Sam Walton, who started Walmart in Bentonville, AR, in the late 1940s, grew his variety store in a small Arkansas town into the world’s largest retailer by doing things his competitors said would not work. Instead of selling his goods at traditional high profit margins, he believed he could get more customers into his store by offering the same brand name products at lower prices and superior customer services.
When I first got started in the vending industry in 1994, I was told that in order to make a profit in vending, you had to sell everything at a very high gross profit margin. I was also led to believe that you pretty much had a captive audience where a customer came to your machine and they would have to pay your price. It did not take me long to figure out that was not always the case, to say the least.
I submit the following quotes from Sam Walton about operating a successful business and how they could be relevant to the vending industry
Go against the norm
Sam said, “Swim upstream. Go the other way. Ignore the conventional wisdom. If everybody else is doing it one way, there’s a good chance you can find your niche by going in exactly the opposite direction. But be prepared for a lot of folks to wave you down and tell you you’re headed the wrong way.”

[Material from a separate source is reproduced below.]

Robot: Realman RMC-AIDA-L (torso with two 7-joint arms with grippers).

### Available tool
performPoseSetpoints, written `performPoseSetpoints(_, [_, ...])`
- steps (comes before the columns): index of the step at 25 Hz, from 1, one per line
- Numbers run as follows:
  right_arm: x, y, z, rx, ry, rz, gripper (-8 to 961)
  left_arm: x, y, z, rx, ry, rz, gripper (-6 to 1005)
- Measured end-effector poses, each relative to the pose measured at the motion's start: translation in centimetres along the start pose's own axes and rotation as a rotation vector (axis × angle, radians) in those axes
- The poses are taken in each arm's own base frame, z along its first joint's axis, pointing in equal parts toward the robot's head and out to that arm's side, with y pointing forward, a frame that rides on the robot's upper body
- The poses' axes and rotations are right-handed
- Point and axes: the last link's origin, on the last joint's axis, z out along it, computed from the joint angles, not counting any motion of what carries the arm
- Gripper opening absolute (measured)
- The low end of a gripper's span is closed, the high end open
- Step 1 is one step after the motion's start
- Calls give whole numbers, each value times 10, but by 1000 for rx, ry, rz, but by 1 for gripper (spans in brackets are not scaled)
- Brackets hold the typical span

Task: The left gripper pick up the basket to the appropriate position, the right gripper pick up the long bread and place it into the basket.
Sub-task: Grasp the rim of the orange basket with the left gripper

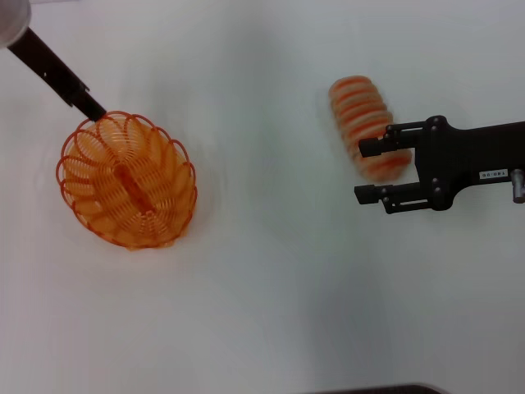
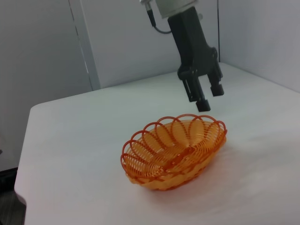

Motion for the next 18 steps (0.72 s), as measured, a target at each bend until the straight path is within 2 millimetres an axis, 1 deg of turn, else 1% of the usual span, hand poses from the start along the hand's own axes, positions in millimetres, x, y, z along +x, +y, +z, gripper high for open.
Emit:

In his book “Made In America,” he said the following when talking about percentages: “What happened was that they [Walmart’s competitors] didn’t really commit to discounting. They held on to their old variety store concepts too long. They were so accustomed to getting their 45 percent markup, they never let go. It was hard for them to take a blouse they’d been selling for $8.00 and sell it for $5.00, and only make 30 percent. With our low costs, our low expense structures and our low prices, we were ending an era in the heartland.”
Can some of these practices and procedures work in vending? YES THEY CAN. To quote the late Dr. Wayne Dyer, “When you change the way you look at things, the things you look at change.”
If you have never heard any of your vend customers ask, “Why are your prices so high?” then this probably does not pertain to your company. But if you have heard that comment, maybe you should consider following some of Sam Walton’s ideas.
Price hikes mean fewer turns
I live in the real vending world and realize that product costs are always rising. My experience reveals that in a lot of customers’ minds, there are certain price points they have trouble with paying. Candy bars and pastries that sell for more than a dollar seem to be a stumbling point. I know of vending operators who have drastically reduced the number of candy selections they now offer to their customers. It is a result of finding that their candy sales have fallen sharply since raising their prices from one dollar to one dollar and twenty-five cents. The same can be said about pastry items also.
Is it more beneficial for your vending company to sell a large number of candy and pastry products at a smaller gross profit percentage and keep your customers happy and coming back to your vending machines versus the alternative? That is a management decision that only you can make, but it sure worked for Sam Walton and Walmart.
I am not suggesting that you suddenly reduce your prices across the board on all your SKU’s. However, I am asking you to take a hard, serious look at what items are moving and what are not. If you have any products that used to sell at a good turn rate, but now have slowed down, maybe you should consider taking a smaller margin but maintain your unit sales volume.
Utilize software and assistance
There are a number of very good vending management software programs on the market today that will assist you in tracking your unit sales, gross profit margins, inventory turns, etc. Take a hard look at them and then implement them in your day-to-day operations
Vend product food brokers can also help you qualify for manufacturer rebate programs based on annual purchases. They will also share various marketing promotions and incentives designed by these major corporations on how to increase your vending company sales and profits. A friend of mine who owns a four-year vending company in Indiana said his rebate checks are several thousand dollars annually.
A number of vend operators I have worked with over the years always seem to have trouble generating enough sales out of their cold food machines. The common practice by most of these operators when pricing cold food products is to follow the formula of “double the cost of the products to arrive at their selling price.” This is one area I believe they should take a look at and apply Sam Walton’s sales rules. It is better to sell a cold food item and make a small amount of profit than not make any sale. Keep in mind that if you can get your customers to purchase your cold food products, they will almost always purchase a beverage and snack item where you make a better profit.
Increase turns always
When you install vending machines at any location, one of your primary goals should be to get as many turns (unit sales) from each machine as possible. More turns means more sales, extra profits, fewer out of date items, more manufacturer rebate checks, etc.
Another important thing that in my opinion can directly affect turns is the two-tier pricing system. I’m referring to when the customer pays a high price to use a credit or debit card to purchase products from your vending machines. As a consumer, when you go to purchase various products from a major department store, your favorite restaurant, sporting goods store, concert venue or any where, are you willing to pay a surcharge simply because you decide to use your credit or debit card? When you show your customer that you are punishing them for buying your vend products with an upcharge when they use a credit or debit card, does that make for happy customers? I wonder why the overwhelming majority of the major retailers in the U.S. don’t do this. Maybe they know something about keeping customers coming back for more that we in the vending industry don’t know. Just something to think about.
Sam Walton made a fortune by offering name brand products at his Walmart stores and by offering his customers lower prices. It may also work in vending if implemented as part of an overall marketing strategy in your vending company.